Supplied material
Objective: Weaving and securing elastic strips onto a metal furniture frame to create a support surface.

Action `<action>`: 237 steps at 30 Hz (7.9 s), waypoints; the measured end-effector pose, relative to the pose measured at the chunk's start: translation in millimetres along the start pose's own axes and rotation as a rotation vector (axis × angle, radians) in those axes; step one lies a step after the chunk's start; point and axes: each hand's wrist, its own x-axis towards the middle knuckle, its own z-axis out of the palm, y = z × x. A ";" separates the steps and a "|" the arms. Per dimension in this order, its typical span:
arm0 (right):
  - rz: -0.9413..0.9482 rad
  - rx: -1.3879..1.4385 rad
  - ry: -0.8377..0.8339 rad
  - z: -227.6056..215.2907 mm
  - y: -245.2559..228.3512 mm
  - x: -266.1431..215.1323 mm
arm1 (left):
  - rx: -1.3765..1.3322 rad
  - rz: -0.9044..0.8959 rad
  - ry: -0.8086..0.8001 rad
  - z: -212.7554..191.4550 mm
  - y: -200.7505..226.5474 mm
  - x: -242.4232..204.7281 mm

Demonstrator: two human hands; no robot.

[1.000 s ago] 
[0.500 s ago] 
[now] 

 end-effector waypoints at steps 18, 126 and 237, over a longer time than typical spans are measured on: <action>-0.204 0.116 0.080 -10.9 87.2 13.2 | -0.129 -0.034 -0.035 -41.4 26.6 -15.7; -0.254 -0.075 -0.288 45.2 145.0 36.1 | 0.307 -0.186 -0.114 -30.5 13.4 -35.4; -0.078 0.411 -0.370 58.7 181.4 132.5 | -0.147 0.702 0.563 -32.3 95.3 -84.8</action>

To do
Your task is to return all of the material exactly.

Result of this task
Objective: Weaving and securing elastic strips onto a metal furniture frame to create a support surface.

Action `<action>`: 237 steps at 30 Hz (7.9 s), waypoints; the measured end-effector pose, relative to the pose measured at the chunk's start: translation in millimetres along the start pose's own axes and rotation as a rotation vector (axis × angle, radians) in those axes; step one lies a step after the chunk's start; point and axes: each hand's wrist, its own x-axis towards the middle knuckle, its own z-axis out of the palm, y = z × x. A ";" separates the steps and a "|" the arms. Per dimension in this order, its typical span:
arm0 (right):
  - rz: -0.9413..0.9482 rad
  - rx: -1.3879..1.4385 rad
  - ry: -0.8377..0.8339 rad
  - z: -227.6056..215.2907 mm
  - y: -245.2559..228.3512 mm
  - x: -266.1431..215.1323 mm
arm1 (left):
  - rx: -1.3765..1.3322 rad
  - rz: -0.9044..0.8959 rad
  - ry: -0.8086..0.8001 rad
  - z: -212.7554..191.4550 mm
  - y: -200.7505..226.5474 mm
  - x: -242.4232..204.7281 mm

Demonstrator: two human hands; no robot.

[1.000 s ago] 
[0.500 s ago] 
[now] 

 end-effector waypoints at steps 18, 126 and 237, over a longer time than typical spans are measured on: <action>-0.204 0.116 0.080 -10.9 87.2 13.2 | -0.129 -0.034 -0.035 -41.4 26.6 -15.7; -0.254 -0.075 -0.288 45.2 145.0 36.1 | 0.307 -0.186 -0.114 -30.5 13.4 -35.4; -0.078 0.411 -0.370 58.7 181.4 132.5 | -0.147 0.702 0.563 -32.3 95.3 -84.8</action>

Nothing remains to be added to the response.